My squadron was one of four stationed at an aerodrome about eighteen miles back of the Ypres line. There were eighteen pilots in our squadron, which was a scout-squadron, scout-machines carrying but one man.
A scout, sometimes called a fighting-scout, has no bomb-dropping or reconnoitering to do. His duty is just to fight, or, as the order was given to me, "You are expected to pick fights and not wait until they come to you!"
When bomb-droppers go out over the lines in the daytime, a scout-squadron usually convoys them. The bomb-droppers fly at about twelve thousand feet, the scouts a thousand feet or so above them to protect them.
If at any time they should be attacked, it is the duty of the scouts to dive down and carry on the fight, the orders of the bomb-droppers being to go on dropping bombs and not to fight unless they have to. There is seldom a time that machines go out over the lines on this work in the daytime that they are not attacked at some time or other, and so the scouts usually have plenty of work to do. In addition to these attacks, however, the squadron is invariably under constant bombardment from the ground, but that doesn't worry us very much, as we know pretty well how to avoid being hit from that quarter.
On my first flight, after joining the squadron, I was taken out over the lines to get a look at things, map out my location in case I was ever lost, locate the forests, lakes, and other landmarks, and get the general lay of the land.

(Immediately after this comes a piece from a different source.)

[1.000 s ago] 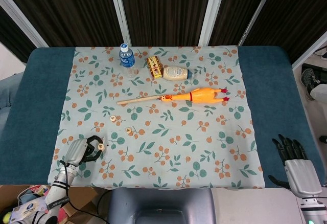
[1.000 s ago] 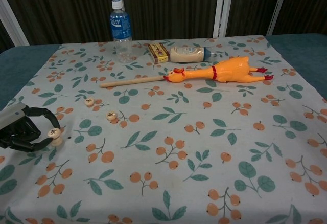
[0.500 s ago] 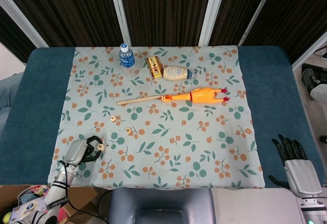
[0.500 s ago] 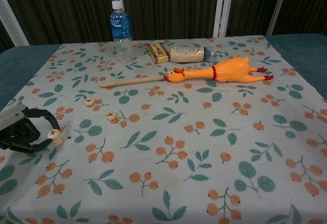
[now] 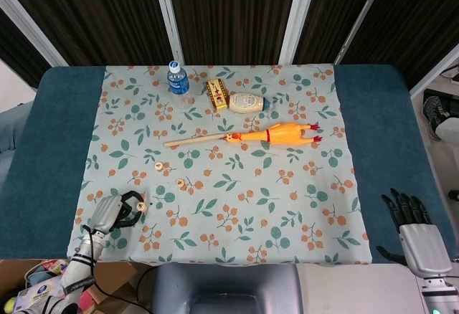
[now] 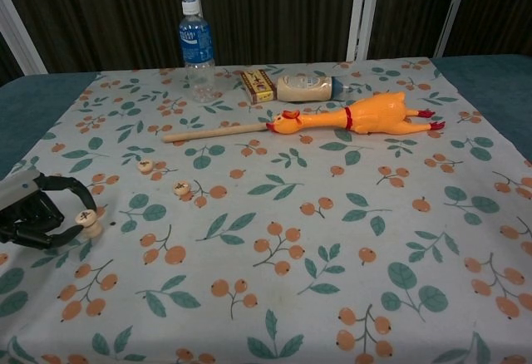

One thing that was impressed upon me very emphatically was the location of the hospitals, so that in case I was ever wounded and had the strength to pick my landing I could land as near as possible to a hospital. All these things a new pilot goes through during the first two or three days after joining a squadron.
Our regular routine was two flights a day, each of two hours' duration. After doing our regular patrol, it was our privilege to go off on our own hook, if we wished, before going back to the squadron.
I soon found out that my squadron was some hot squadron, our fliers being almost always assigned to special-duty work, such as shooting up trenches at a height of fifty feet from the ground!
I received my baptism into this kind of work the third time I went out over the lines, and I would recommend it to any one who is hankering for excitement. You are not only apt to be attacked by hostile aircraft from above, but you are swept by machine-gun fire from below. I have seen some of our machines come back from this work sometimes so riddled with bullets that I wondered how they ever held together. Before we started out on one of these jobs we were mighty careful to see that our motors were in perfect condition, because they told us the "war-bread was bad in Germany."
One morning, shortly after I joined the squadron, three of us started over the line on our own accord. We soon observed four enemy machines, two-seaters, coming toward us. This type of machine is used by the Huns for artillery work and bomb-dropping, and we knew they were on mischief bent. Each machine had a machine-gun in front, worked by the pilot, and the observer also had a gun with which he could spray all around.
When we first noticed the Huns our machines were about six miles back of the German lines and we were lying high up in the sky, keeping the sun behind us, so that the enemy could not see us.
We picked out three of the machines and dove down on them. I went right by the man I picked for myself and his observer in the rear seat kept pumping at me to beat the band. Not one of my shots took effect as I went right under him, but I turned and gave him another burst of bullets and down he went in a spinning nose dive, one of his wings going one way and one another. As I saw him crash to the ground I knew that I had got my first hostile aircraft.